**Goal of the exercise**
The answer should consist of each line below that contains the word "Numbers".

┄┄┄┄┄┄┄┄┄┄┄┄┄┄┄┄┄┄┄┄

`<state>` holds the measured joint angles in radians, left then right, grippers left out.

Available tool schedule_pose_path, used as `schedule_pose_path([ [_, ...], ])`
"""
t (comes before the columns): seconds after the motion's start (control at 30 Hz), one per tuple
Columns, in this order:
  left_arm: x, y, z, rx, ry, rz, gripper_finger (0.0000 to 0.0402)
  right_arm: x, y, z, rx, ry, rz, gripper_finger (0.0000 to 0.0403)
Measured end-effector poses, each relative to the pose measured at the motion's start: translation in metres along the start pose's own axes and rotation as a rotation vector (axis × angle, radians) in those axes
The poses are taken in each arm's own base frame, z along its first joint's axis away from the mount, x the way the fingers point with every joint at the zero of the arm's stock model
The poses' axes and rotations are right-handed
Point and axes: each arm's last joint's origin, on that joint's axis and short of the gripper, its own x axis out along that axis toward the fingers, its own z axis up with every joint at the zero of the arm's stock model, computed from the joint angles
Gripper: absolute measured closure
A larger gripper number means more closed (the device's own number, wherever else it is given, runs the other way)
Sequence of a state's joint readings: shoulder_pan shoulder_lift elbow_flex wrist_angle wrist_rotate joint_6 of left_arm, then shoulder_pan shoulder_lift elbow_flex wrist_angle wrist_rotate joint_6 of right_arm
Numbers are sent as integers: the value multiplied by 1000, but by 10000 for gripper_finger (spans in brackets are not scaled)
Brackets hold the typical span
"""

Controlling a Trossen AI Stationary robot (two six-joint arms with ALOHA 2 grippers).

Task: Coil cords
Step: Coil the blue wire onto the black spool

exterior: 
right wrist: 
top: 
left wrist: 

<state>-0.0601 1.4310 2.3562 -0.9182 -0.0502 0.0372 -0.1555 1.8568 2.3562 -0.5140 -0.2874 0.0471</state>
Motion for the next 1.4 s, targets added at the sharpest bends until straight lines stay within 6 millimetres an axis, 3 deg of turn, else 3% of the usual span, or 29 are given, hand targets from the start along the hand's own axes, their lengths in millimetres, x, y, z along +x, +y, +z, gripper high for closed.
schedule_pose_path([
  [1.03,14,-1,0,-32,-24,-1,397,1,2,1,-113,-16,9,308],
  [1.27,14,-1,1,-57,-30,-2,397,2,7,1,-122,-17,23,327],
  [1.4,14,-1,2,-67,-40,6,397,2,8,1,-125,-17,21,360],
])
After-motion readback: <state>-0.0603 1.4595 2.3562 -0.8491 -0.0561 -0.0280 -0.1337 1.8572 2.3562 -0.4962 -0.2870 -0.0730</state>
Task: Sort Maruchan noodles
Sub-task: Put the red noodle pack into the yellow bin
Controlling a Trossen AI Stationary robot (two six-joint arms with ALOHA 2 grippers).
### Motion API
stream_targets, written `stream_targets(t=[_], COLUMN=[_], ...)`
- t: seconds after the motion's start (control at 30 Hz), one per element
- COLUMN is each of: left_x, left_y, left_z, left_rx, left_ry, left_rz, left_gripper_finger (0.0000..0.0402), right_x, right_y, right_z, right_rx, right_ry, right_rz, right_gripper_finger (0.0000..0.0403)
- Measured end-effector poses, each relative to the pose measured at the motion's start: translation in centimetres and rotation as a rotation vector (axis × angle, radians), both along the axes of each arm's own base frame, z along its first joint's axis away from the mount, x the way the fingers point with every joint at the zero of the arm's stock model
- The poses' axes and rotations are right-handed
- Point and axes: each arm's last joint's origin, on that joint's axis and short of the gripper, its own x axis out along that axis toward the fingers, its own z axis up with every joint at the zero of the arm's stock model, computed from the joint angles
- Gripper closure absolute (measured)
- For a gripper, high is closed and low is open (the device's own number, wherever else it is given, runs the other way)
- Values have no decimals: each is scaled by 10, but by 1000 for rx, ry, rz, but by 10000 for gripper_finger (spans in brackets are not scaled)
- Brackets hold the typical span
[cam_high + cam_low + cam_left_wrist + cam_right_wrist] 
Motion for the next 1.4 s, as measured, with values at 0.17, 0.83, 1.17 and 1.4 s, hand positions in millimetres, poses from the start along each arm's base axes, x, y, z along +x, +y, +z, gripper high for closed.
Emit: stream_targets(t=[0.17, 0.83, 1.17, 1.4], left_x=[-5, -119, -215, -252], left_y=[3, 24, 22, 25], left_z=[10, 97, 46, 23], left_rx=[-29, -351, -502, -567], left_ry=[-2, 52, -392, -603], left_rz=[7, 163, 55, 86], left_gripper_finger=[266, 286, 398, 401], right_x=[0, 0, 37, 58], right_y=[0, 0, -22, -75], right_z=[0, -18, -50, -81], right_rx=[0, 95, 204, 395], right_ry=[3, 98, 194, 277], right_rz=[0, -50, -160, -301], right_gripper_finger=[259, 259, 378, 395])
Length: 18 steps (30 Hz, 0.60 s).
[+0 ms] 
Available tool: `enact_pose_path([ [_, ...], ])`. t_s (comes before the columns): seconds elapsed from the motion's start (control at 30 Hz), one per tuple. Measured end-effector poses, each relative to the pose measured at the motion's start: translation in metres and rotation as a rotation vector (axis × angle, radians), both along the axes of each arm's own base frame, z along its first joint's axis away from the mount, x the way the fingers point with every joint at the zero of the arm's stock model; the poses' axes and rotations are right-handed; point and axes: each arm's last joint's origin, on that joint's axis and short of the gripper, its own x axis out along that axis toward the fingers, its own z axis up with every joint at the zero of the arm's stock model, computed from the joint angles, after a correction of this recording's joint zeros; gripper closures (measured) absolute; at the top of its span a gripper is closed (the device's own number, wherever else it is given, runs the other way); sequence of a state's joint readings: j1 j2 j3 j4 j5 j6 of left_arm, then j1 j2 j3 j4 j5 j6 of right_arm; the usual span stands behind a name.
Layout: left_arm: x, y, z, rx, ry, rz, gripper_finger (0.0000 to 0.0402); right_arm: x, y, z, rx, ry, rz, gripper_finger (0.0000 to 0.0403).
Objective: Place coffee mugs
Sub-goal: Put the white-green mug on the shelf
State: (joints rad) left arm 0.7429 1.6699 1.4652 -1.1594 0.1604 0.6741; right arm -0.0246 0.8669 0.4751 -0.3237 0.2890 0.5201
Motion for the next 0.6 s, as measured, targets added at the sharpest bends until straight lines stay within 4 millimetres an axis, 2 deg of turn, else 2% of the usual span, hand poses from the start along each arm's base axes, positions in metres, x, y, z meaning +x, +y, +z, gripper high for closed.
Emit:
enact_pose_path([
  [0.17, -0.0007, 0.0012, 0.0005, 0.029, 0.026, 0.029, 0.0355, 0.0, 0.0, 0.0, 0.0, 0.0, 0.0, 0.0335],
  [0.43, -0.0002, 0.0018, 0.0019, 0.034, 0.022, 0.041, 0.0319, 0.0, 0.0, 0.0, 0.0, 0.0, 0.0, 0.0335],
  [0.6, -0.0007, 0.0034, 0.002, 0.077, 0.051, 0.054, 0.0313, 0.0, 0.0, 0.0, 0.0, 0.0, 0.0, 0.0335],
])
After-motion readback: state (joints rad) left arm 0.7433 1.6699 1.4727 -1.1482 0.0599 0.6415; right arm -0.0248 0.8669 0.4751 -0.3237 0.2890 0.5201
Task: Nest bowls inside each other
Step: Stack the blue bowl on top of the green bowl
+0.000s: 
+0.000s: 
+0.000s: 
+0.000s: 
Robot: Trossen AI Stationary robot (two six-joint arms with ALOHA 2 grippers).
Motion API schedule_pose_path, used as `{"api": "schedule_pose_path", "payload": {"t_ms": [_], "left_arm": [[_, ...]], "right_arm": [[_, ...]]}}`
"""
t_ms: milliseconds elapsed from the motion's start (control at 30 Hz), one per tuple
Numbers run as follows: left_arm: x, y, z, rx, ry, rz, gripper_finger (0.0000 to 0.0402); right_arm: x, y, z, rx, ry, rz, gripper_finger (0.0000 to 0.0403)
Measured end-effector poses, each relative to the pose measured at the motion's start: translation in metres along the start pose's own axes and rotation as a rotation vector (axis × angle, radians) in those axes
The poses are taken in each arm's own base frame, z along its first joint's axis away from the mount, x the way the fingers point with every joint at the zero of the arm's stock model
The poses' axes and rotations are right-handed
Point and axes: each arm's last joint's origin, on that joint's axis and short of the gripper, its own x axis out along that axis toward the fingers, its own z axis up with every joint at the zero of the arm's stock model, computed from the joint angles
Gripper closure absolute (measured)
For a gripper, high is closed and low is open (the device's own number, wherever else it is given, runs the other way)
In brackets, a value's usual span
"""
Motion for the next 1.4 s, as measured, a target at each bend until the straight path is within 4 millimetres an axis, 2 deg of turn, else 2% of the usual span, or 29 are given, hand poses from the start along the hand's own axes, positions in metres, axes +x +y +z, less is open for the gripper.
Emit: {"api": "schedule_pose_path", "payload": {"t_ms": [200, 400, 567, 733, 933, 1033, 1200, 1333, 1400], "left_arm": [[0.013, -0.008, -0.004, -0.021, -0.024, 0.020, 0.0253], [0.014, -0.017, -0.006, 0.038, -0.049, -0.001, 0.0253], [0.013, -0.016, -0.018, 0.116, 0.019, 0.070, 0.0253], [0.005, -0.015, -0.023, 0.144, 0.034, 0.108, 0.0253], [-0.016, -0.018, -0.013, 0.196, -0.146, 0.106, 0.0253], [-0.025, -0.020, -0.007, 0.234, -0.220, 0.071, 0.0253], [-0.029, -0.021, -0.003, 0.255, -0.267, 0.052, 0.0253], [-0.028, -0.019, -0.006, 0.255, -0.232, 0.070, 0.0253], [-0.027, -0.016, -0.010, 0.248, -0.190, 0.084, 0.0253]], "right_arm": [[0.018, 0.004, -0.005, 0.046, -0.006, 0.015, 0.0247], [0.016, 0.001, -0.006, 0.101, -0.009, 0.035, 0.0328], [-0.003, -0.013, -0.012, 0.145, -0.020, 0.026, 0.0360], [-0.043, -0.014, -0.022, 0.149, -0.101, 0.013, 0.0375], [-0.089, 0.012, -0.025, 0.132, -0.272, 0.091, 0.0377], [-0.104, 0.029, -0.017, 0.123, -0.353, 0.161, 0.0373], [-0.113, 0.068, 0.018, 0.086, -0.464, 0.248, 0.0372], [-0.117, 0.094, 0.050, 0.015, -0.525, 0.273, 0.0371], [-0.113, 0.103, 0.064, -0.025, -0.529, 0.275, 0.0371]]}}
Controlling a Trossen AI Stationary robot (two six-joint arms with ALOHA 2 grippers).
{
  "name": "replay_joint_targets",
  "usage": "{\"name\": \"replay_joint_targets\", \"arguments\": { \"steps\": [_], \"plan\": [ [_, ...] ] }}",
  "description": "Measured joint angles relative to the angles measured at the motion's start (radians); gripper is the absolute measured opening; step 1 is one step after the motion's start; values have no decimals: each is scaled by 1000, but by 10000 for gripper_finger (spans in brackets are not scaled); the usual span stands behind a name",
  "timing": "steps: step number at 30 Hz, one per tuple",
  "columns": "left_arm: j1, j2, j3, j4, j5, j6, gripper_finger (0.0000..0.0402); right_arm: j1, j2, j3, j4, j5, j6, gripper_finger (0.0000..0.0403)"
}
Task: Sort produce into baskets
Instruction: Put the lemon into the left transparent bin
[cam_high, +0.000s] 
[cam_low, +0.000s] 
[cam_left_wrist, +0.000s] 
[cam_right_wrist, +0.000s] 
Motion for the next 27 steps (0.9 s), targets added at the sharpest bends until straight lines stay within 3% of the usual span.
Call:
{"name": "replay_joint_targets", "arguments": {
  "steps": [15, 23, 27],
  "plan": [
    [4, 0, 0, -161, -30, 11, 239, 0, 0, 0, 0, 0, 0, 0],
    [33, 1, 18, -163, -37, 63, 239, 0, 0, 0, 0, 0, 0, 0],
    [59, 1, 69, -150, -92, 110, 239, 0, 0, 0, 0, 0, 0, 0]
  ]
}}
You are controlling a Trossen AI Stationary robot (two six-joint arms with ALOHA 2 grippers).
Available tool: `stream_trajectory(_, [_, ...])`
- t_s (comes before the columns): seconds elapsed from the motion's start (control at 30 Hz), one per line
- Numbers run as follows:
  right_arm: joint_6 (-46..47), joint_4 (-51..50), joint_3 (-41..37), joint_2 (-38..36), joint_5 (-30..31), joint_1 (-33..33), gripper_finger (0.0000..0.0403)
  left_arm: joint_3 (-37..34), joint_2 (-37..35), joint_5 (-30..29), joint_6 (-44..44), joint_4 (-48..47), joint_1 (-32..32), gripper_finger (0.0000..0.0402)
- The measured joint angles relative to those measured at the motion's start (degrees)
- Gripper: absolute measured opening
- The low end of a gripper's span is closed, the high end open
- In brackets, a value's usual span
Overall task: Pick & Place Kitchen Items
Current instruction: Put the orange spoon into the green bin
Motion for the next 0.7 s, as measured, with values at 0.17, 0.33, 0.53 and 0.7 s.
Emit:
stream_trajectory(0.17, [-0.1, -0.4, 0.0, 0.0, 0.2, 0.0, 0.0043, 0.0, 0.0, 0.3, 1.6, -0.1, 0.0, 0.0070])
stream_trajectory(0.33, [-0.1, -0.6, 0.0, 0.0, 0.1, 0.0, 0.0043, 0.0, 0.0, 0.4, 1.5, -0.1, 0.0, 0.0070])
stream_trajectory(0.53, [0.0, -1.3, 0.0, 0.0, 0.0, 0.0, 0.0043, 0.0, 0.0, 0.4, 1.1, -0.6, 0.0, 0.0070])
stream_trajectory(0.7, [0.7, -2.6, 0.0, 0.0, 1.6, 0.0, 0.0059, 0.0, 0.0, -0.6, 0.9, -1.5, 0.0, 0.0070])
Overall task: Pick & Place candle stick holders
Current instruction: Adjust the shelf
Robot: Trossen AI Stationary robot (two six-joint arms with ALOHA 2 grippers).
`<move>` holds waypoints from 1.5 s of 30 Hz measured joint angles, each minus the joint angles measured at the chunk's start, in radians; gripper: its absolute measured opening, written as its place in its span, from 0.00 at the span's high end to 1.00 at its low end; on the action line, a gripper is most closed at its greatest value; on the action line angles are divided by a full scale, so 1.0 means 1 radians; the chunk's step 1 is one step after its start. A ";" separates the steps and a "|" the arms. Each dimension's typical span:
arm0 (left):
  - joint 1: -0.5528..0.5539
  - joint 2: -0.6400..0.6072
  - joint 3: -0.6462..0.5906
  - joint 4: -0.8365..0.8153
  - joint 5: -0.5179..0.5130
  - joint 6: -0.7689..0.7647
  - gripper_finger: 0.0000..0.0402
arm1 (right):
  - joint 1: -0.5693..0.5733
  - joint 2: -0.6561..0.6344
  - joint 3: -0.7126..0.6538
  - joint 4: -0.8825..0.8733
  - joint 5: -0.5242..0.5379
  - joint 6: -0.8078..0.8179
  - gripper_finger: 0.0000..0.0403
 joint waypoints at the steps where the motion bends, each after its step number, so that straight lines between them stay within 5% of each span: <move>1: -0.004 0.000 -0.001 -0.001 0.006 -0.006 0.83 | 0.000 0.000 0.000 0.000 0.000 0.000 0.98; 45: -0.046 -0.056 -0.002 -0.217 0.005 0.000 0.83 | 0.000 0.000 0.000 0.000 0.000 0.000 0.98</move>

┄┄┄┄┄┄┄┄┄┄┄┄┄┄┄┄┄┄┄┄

**Answer**
Numbers are sent as integers: the value multiplied by 1000, but by 10000 for gripper_finger (spans in brackets are not scaled)
Numbers run as follows: left_arm: x, y, z, rx, ry, rz, gripper_finger (0.0000 to 0.0402); right_arm: x, y, z, rx, ry, rz, gripper_finger (0.0000 to 0.0403)
- Numbers run as follows:

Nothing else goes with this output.